_EXERCISE DIRECTIONS_. From the entries below, count every line that contains the word "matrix". Please give the number and nothing else.

______________________________

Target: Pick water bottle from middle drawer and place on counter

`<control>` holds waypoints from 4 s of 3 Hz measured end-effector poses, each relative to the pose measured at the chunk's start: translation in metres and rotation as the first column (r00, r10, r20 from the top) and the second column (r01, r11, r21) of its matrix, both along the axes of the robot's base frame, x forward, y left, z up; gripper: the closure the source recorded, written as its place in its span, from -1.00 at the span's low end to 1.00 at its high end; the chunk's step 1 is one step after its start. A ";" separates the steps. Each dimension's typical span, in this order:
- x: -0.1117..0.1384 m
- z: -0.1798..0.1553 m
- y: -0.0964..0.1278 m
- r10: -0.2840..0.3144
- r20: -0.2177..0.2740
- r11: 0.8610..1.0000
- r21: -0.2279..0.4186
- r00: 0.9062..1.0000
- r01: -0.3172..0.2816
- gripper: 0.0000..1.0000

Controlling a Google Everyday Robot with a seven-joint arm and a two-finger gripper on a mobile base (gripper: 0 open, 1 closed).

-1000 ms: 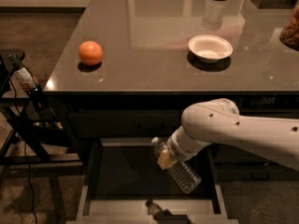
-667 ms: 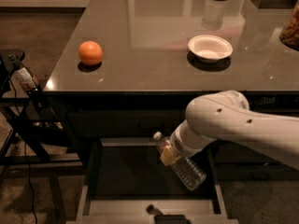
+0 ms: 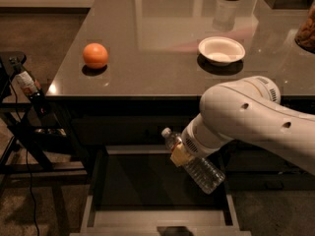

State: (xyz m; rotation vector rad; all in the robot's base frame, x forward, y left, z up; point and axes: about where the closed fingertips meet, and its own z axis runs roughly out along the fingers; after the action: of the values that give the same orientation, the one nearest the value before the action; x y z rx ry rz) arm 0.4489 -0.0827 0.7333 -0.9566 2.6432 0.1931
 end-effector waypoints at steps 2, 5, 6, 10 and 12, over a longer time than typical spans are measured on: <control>0.004 0.033 -0.007 -0.001 0.053 1.000 0.001 0.999 0.001 1.00; 0.026 0.111 -0.027 -0.028 0.170 0.999 -0.025 0.985 0.033 1.00; 0.038 0.121 -0.024 -0.016 0.190 1.000 -0.022 0.982 0.021 1.00; 0.122 0.199 0.006 0.094 0.263 0.996 -0.033 0.960 -0.089 1.00; 0.184 0.220 0.027 0.167 0.259 0.986 -0.056 0.951 -0.158 1.00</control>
Offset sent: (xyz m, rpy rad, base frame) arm 0.0105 -0.0177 0.0775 0.0051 -0.1243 -0.0055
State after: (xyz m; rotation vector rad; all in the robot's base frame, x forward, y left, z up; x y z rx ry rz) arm 0.6333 -0.0558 0.9530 -1.1282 2.3345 0.0534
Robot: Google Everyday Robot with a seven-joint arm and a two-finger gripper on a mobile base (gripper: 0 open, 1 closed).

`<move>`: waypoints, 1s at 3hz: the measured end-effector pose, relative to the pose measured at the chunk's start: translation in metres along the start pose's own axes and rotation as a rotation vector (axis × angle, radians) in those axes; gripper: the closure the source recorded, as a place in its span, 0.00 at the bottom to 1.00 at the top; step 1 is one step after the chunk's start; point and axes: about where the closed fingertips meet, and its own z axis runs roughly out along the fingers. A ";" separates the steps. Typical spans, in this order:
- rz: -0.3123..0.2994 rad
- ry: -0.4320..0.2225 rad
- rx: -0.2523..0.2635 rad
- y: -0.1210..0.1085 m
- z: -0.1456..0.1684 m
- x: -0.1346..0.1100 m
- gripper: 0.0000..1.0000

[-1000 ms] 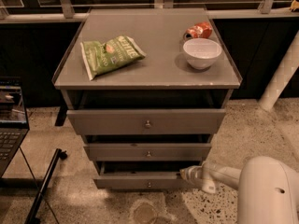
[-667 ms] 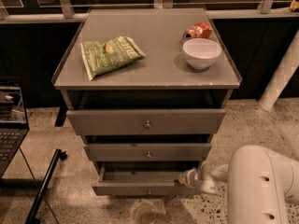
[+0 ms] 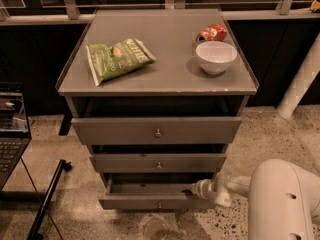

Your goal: Open bottom drawer

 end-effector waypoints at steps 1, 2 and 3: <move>0.009 0.021 0.011 -0.002 0.010 0.005 1.00; 0.028 0.049 0.021 -0.006 0.023 0.014 1.00; 0.029 0.076 0.028 -0.008 0.028 0.021 1.00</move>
Offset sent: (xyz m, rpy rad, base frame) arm -0.0015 -0.0086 -0.0724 -0.0346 0.1288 -0.0537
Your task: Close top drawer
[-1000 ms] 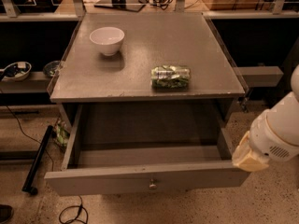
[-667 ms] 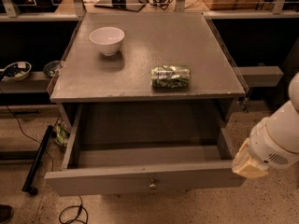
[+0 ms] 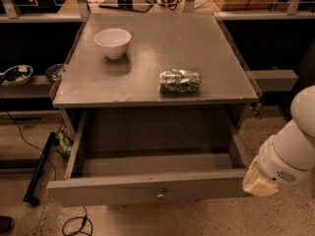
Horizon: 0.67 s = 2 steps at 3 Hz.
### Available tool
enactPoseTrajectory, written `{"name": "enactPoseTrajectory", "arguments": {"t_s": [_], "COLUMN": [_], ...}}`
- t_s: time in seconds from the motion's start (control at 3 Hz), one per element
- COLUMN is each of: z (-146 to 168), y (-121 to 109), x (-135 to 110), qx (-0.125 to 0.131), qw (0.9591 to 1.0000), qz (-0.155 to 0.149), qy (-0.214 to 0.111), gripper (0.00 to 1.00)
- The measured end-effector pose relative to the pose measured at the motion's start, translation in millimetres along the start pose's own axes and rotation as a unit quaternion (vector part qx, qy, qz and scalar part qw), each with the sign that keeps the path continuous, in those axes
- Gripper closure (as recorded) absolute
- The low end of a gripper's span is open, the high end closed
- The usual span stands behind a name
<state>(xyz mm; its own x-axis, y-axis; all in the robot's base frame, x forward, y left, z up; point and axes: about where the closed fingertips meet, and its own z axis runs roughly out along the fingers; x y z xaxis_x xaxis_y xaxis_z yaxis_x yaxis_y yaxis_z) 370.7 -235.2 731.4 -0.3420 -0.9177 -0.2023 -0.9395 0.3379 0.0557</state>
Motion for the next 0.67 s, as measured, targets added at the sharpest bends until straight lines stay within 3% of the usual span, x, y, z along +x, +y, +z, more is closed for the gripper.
{"name": "enactPoseTrajectory", "arguments": {"t_s": [0.33, 0.67], "z": [19.0, 56.4], "y": [5.3, 7.9], "x": [5.9, 11.9], "qx": [-0.012, -0.040], "qw": [0.9998, 0.9986], "qz": [0.009, 0.032], "qy": [0.009, 0.009], "gripper": [1.00, 1.00]}}
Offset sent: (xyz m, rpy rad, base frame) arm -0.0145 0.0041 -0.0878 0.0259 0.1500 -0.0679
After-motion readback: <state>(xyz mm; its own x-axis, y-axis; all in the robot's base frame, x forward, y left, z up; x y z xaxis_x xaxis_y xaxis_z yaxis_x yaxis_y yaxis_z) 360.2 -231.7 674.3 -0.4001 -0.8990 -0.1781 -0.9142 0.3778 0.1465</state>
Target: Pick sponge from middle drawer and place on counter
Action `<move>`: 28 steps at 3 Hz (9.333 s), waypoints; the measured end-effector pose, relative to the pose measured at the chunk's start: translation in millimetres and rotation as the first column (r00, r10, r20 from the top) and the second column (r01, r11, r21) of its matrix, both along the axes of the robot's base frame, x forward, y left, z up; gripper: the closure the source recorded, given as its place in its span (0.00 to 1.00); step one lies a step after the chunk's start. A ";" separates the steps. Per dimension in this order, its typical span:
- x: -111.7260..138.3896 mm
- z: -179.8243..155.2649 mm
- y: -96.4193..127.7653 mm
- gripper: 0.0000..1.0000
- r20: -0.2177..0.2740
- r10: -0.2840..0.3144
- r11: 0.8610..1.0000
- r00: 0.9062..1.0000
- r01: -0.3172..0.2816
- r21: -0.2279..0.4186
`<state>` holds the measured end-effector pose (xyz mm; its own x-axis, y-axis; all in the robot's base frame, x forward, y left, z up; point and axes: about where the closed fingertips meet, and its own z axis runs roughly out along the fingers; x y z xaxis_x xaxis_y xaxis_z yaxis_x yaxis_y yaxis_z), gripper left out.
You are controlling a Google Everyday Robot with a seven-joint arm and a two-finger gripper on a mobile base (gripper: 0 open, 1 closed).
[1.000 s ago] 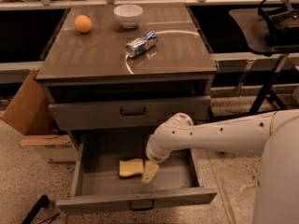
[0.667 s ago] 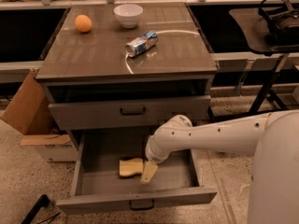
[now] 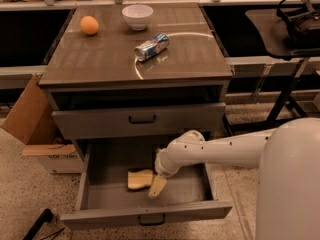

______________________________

_THE COMPLETED TASK_. 2